Alors qu’elle devrait être une solution incontournable pour répondre aux défis auxquels nous sommes confrontés, la formation professionnelle est attaquée et dévalorisée.
Alternance, bac professionnel, apprentissage… Ces formations sont souvent considérées comme des voies « garages » dans lesquelles reléguer les élèves les plus en difficultés.
Pour inverser la tendance, nombreux sont ceux qui plaident pour un nouveau fléchage des budgets et pour une planification des formations.
Un nouveau statut du stagiaire
Les dernières réformes de la voie professionnelle ont cela en commun : former le plus rapidement possible une main-d’œuvre peu chère et malléable, afin de répondre aux besoins immédiats des entreprises.
Les élèves concernés sont donc ceux qui subissent le plus les politiques de ségrégation, de précarisation et d’invisibilisation dans le débat public. Les stages et contrats d’alternance sont difficiles à trouver, peu rémunérés et insuffisamment formateurs.
Pour en finir avec cette image dévalorisante, nous avons besoin de faire évoluer ces formations. Un levier existe : celui des stages. En garantissant une rémunération juste, des stages plus formateurs et des contrats mieux encadrés, un nouveau statut du stagiaire permettrait d’ouvrir des perspectives pour ces milliers de jeunes.
Planifier pour répondre aux besoins du pays
Michelin, Latécoère, Valeo ou encore ArcelorMittal… L’actualité nous montre que la France connaît de grandes difficultés industrielles. Les besoins sont importants, et exigent un développement de nos outils et de nos structures.

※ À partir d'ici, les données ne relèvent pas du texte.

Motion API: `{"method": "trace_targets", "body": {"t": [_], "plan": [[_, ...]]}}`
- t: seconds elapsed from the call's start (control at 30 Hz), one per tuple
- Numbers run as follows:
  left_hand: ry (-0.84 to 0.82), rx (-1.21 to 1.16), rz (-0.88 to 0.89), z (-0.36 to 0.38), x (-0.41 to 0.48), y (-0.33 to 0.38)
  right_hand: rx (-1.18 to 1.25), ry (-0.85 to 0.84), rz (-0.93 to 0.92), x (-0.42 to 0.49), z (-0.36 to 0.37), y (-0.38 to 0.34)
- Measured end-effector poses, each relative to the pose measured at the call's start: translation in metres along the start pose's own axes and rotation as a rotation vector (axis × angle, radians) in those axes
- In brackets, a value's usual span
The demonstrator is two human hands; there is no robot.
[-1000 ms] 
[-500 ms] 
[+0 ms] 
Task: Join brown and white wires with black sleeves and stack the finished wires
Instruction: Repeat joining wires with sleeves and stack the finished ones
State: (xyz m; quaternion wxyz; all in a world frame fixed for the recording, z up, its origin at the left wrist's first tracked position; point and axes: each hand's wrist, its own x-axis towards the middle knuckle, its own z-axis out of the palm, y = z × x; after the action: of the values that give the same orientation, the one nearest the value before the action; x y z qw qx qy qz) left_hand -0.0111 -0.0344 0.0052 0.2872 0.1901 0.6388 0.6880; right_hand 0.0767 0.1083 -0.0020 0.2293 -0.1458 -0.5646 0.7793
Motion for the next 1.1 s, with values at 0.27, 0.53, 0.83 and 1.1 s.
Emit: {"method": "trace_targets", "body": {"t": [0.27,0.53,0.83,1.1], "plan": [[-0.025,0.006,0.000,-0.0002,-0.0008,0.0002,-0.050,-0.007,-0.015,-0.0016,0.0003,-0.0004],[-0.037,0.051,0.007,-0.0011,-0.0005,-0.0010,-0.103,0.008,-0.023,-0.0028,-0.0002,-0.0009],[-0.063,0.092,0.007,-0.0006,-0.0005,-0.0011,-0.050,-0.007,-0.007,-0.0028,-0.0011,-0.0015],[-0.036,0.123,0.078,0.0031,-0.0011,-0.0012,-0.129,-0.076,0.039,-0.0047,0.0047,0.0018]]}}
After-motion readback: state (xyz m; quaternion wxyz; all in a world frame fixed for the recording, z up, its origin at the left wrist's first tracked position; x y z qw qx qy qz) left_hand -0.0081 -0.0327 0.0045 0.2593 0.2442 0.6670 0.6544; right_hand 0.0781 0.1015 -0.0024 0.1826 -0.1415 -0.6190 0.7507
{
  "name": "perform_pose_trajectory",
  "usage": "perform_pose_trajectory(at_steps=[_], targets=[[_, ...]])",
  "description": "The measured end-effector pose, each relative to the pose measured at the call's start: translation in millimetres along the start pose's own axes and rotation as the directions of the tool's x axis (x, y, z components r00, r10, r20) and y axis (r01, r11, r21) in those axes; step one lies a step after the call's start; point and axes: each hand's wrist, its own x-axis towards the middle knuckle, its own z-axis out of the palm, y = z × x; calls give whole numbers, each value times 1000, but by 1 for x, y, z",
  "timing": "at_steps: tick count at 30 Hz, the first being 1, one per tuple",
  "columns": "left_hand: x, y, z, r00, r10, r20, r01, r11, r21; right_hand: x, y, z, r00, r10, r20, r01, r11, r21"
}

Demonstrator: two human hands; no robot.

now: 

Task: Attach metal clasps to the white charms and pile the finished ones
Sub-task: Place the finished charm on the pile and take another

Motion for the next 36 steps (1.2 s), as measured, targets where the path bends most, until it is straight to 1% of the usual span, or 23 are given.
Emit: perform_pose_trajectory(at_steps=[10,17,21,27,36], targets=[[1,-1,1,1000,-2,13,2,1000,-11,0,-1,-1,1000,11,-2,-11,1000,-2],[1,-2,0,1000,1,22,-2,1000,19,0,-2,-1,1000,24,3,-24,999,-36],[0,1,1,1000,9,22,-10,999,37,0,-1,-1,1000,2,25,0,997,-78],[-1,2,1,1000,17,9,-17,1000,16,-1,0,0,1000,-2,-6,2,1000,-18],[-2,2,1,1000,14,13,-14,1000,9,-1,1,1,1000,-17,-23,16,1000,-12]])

Mais investir dans la recherche et construire des infrastructures ne sert à rien si nous ne sommes pas en mesure de former, en parallèle, les jeunes ingénieurs, les techniciens, les ouvriers qui feront tourner la boutique.
En identifiant les besoins stratégiques, il est possible de prioriser les filières de formations indispensables. Ingénierie, technique, métiers manuels : l’ensemble des défis auxquels nous faisons face exigent des compétences précises.
Pour réinvestir ces secteurs, il faut tendre vers une planification des formations, ce qui nécessite de dépasser la logique actuelle dictée par les besoins locaux et immédiats des patrons, dont, en premier lieu, le profit.
Un coût, ou un investissement sur l’avenir ?
Cette planification des formations repose sur deux piliers : d’une part, une identification des secteurs prioritaires et de l’autre, une réorientation des fonds publics.
Un exemple : en 2024, plus de 25 milliards d’euros d’aides publiques ont été distribués aux entreprises qui embauchent des apprentis. Pour autant – selon la DARES – , seulement 44% des apprentis réalisent leur insertion dans leur branche de formation. Ces aides n’ont donc pas permis de former efficacement des jeunes.
Nous pouvons à l’inverse imaginer que cet argent soit réorienté vers l’ouverture de filières qualifiantes et utiles en lycée professionnel. En moyenne, le coût d’ouverture initiale d’une filière se situe entre 500 000 et 2 millions d’euros, sans prendre en compte les coûts de fonctionnement annuel.
Une simple réorientation des budgets déjà destinés à la formation professionnelle nous laisserait donc une grande marge de manœuvre. Ce redéploiement des financements donnerait du sens à ces parcours, en les plaçant au cœur de nos besoins de transformation du pays.
Une opportunité historique ?
La transformation de la formation pro présente une chance unique de marcher sur « nos deux jambes » : répondre aux besoins industriels, tout en permettant à une nouvelle génération de travailleurs de se former et de s’émanciper dans des boulots utiles.
Avec une planification des formations adaptées, il devient possible de construire des ponts entre les jeunes, les filières stratégiques, et les grands défis auxquels nous sommes confrontés.